Federal Court Decisions

Decision Information

Decision Content

Date: 20160909


Docket: T-1053-16

Citation: 2016 FC 1031

Ottawa, Ontario, September 9, 2016

PRESENT:    The Honourable Madam Justice Mactavish

BETWEEN:

BALRAJ SHOAN

Applicant

and

ATTORNEY GENERAL OF CANADA

Respondent

ORDER AND REASONS

[1]               The Governor in Council terminated Balraj Shoan’s appointment as a Commissioner of the Canadian Radio-television and Telecommunications Commission for cause. Mr. Shoan has brought an application for judicial review challenging the decision to terminate his appointment. He has also brought a motion seeking to stay the Governor in Council’s decision, and to reinstate him in his position as a Commissioner of the CRTC pending the determination of his application for judicial review.
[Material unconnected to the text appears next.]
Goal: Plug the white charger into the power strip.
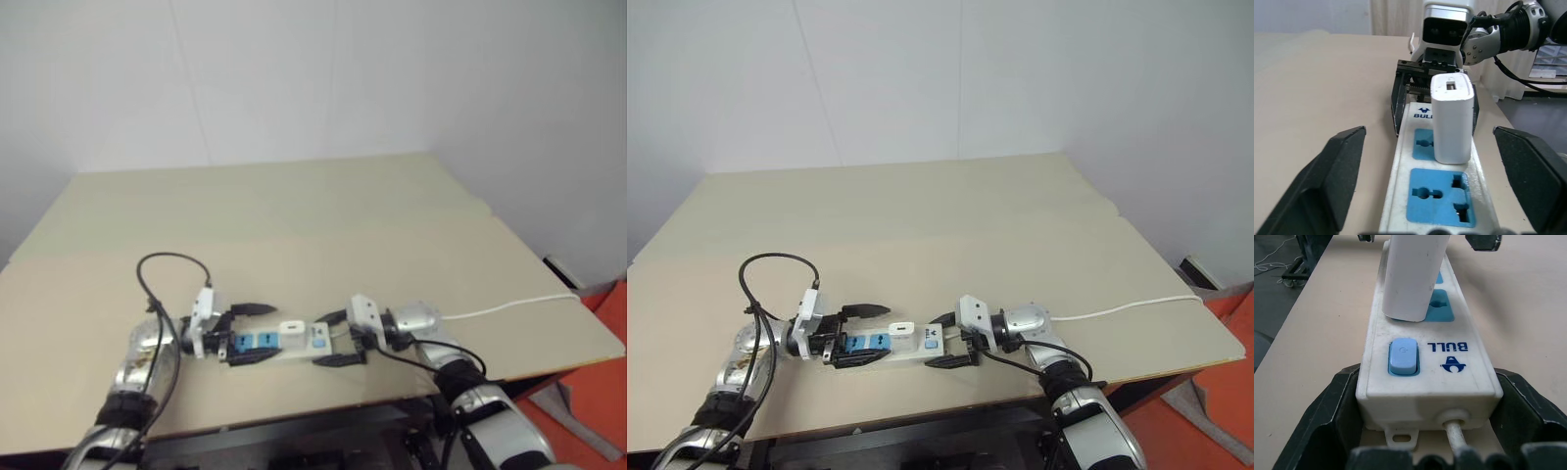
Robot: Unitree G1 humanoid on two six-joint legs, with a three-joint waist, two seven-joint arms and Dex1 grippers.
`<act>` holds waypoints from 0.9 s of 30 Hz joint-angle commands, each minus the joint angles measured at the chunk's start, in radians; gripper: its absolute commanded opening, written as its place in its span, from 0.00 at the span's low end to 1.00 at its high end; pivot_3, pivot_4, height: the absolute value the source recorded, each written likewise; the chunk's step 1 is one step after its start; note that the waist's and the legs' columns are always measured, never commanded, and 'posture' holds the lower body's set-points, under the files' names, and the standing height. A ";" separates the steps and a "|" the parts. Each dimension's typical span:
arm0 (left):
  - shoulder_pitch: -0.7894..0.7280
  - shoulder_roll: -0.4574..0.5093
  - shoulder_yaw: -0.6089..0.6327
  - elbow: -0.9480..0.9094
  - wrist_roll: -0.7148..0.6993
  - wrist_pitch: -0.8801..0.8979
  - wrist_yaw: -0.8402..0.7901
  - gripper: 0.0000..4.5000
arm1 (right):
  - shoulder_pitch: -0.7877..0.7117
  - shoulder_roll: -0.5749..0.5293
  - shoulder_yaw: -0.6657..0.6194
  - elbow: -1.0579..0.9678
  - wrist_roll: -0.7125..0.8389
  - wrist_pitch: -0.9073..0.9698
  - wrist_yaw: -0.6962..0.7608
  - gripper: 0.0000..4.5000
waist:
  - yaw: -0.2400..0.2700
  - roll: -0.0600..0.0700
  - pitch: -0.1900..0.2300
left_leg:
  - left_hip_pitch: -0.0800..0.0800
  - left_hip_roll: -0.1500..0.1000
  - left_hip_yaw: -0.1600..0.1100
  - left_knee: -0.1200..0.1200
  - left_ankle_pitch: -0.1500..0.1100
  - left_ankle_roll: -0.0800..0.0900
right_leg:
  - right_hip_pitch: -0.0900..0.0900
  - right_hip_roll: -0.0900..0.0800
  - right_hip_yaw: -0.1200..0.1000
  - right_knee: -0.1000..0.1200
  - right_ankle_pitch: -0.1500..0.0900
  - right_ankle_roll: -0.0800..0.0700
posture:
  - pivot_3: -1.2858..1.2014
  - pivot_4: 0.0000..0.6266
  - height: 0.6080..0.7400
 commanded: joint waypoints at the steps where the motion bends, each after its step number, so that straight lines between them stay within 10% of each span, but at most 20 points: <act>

[2]               For the reasons that follow, I have concluded that although Mr. Shoan has established that his application for judicial review raises a serious issue, he has failed to demonstrate with clear and non-speculative evidence that he will suffer irreparable harm between now and the time that his application for judicial review is finally disposed of if the stay is not granted. I am further satisfied that the balance of convenience favours the respondent.  Consequently, Mr. Shoan’s motion will be dismissed.

I.                   Background

[3]               The following brief summary of the facts should serve to put Mr. Shoan’s motion into context.

[4]               The Governor in Council appointed Mr. Shoan to serve as a full-time Commissioner of the CRTC for a term of five years, effective July 3, 2013.  Mr. Shoan held office “on good behaviour”, with the result that he could only be removed from his position for cause. This is reflected in subsection 3(2) of the Canadian Radio-television and Telecommunications Commission Act, R.S.C., 1985, c. C-22, which provides that a member of the Commission may be removed “at any time by the Governor in Council for cause”.

[5]               Concerns subsequently developed with respect to Mr. Shoan’s conduct, and the Minister of Canadian Heritage wrote to him on February 26, 2016, advising him of the Minister’s concerns regarding his capacity to serve as a Commissioner of the CRTC.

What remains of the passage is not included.